Twisters are twirling away from Tornado Alley.
From 1979 to 2017, annual tornado frequency slightly decreased over the region, which stretches across the central and southern Great Plains of the United States, a study finds. Conversely, a higher number of storms touched down in areas east of the Mississippi River over the same period, researchers report October 17 in npj Climate and Atmospheric Science.
"The great Tornado Alley is still No. 1 in terms of [overall] frequency," says coauthor Victor Gensini, an applied climatologist at Northern Illinois University in DeKalb. But more tornadoes in communities ill-prepared to face the relatively unfamiliar storms, such as in the southeastern United States, could mean more infrastructure damage and loss of life.
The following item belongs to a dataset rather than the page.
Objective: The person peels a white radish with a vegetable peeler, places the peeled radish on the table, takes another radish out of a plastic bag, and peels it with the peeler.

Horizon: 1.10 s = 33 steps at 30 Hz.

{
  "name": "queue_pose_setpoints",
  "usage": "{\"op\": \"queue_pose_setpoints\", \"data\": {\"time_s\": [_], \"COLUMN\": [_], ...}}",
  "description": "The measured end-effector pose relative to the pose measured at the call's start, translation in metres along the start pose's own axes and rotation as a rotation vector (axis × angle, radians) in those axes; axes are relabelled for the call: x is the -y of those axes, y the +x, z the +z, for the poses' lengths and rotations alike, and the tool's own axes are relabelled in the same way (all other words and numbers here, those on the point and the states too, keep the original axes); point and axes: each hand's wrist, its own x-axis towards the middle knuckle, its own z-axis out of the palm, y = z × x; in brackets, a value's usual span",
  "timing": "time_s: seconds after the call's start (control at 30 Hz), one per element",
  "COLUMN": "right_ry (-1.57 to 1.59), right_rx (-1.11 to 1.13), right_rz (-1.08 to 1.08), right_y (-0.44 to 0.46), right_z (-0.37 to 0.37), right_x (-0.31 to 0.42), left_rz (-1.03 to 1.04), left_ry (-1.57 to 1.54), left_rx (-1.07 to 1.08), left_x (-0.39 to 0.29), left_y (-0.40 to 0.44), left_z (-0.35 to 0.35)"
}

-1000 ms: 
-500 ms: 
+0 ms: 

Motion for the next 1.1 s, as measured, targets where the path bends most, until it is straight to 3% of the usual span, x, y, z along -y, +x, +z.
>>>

The Deep South should get to work on its tornado shelters?
(Score: 2) by HiThere on Friday October 19 2018, @04:45PM (5 children)
Maybe.
FWIW, I believe in climate change already, but I'm not convinced that this is related. It *could* be, but I'd need some grounds for the attribution, e.g. "tornadoes are normally driven west by the more active jet stream", but that explanation looks really fallacious for this event.
Javascript is what you use to allow unknown third parties to run software you have no idea about on your computer.
(Score: 0) by Anonymous Coward on Friday October 19 2018, @06:24PM (4 children)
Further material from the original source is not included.